(Aim of the exercise)
All lines of the material below that include the string "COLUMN" are to be copied.

BEGIN

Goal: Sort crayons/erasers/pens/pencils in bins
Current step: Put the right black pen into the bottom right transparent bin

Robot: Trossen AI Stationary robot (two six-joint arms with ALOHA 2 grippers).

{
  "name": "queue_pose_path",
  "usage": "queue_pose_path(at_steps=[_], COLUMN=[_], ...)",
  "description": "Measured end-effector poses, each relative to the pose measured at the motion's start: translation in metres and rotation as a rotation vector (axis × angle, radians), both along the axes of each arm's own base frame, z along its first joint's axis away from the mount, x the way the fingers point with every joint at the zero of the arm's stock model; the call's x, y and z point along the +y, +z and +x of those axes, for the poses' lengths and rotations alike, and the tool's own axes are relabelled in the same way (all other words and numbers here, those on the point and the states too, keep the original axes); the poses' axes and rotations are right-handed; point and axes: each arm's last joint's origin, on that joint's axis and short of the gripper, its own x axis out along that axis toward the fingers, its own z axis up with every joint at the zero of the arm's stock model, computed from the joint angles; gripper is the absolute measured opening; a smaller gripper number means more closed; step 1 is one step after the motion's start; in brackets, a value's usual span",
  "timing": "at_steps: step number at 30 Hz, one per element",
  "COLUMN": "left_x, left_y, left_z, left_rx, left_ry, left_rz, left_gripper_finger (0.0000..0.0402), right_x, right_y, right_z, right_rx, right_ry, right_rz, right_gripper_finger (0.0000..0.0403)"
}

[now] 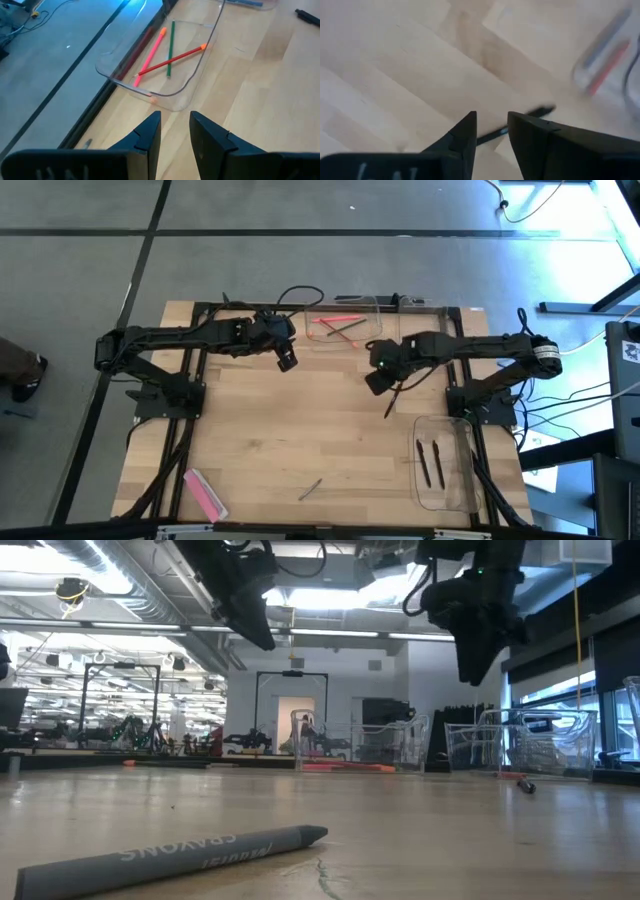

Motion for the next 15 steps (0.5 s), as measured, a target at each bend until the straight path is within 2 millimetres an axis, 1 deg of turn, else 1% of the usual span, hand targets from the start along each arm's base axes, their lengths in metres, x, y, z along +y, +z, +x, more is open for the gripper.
queue_pose_path(at_steps=[5,10,12,15], left_x=[0.000,-0.001,-0.003,-0.010], left_y=[0.000,0.001,0.001,0.001], left_z=[0.000,0.002,0.003,0.006], left_rx=[0.014,0.024,0.032,0.033], left_ry=[-0.028,-0.067,-0.124,-0.265], left_rz=[0.023,0.043,0.038,0.011], left_gripper_finger=[0.0094,0.0094,0.0094,0.0094], right_x=[0.010,0.016,0.018,0.020], right_y=[0.000,-0.002,-0.003,-0.004], right_z=[0.000,0.001,0.002,0.003], right_rx=[-0.021,-0.029,-0.030,-0.029], right_ry=[-0.154,-0.246,-0.264,-0.308], right_rz=[-0.018,-0.068,-0.068,-0.047], right_gripper_finger=[0.0113,0.0113,0.0113,0.0113])
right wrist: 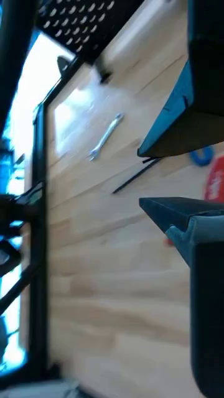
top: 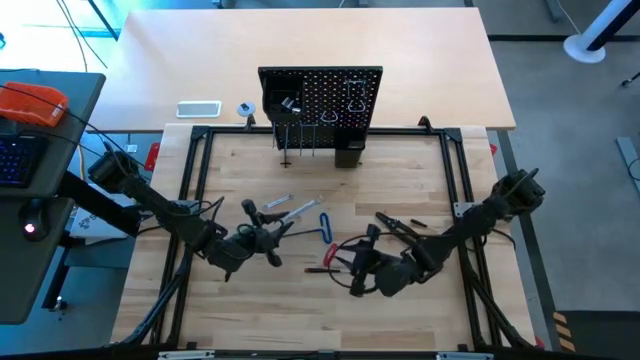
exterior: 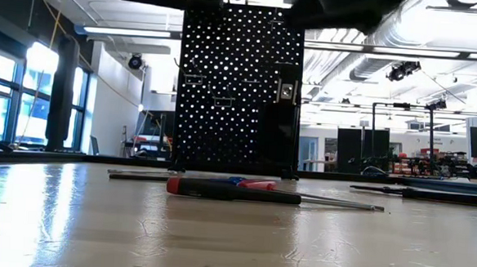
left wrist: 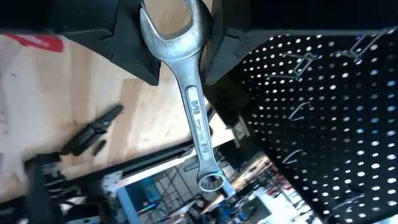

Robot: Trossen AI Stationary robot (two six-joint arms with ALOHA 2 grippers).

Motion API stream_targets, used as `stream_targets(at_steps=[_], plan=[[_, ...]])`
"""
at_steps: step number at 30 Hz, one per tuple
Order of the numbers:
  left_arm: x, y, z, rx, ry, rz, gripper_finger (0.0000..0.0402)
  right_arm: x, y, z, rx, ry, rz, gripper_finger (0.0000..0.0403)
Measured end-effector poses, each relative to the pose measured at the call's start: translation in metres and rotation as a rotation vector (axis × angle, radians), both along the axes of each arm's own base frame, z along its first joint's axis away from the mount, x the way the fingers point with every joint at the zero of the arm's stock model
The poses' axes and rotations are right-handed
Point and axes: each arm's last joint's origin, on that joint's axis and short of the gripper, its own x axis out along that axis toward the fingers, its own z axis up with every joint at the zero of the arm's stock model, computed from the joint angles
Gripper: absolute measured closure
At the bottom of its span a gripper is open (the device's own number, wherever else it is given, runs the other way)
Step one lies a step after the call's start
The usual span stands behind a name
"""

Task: Hang tools onto peg board
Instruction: Hang the wrench on the pegboard

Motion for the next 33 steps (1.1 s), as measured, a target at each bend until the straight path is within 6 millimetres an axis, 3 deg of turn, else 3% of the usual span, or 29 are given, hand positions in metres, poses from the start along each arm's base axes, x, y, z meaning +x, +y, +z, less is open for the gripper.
stream_targets(at_steps=[8, 14, 25, 33], plan=[[-0.004, 0.005, -0.002, 0.071, -0.021, 0.169, 0.0295, 0.008, -0.015, 0.011, -0.017, -0.027, 0.016, 0.0295], [-0.017, 0.016, -0.018, 0.121, -0.055, 0.333, 0.0295, 0.001, -0.020, 0.024, -0.044, -0.025, 0.019, 0.0295], [-0.053, 0.046, -0.048, 0.037, -0.184, 0.429, 0.0295, -0.008, -0.026, 0.030, -0.076, 0.022, 0.008, 0.0295], [-0.057, 0.063, -0.063, 0.051, -0.174, 0.494, 0.0295, -0.007, -0.030, 0.029, -0.082, 0.034, -0.004, 0.0295]])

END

(Solution to this exercise)
  "usage": "queue_pose_path(at_steps=[_], COLUMN=[_], ...)",
  "COLUMN": "left_x, left_y, left_z, left_rx, left_ry, left_rz, left_gripper_finger (0.0000..0.0402), right_x, right_y, right_z, right_rx, right_ry, right_rz, right_gripper_finger (0.0000..0.0403)"

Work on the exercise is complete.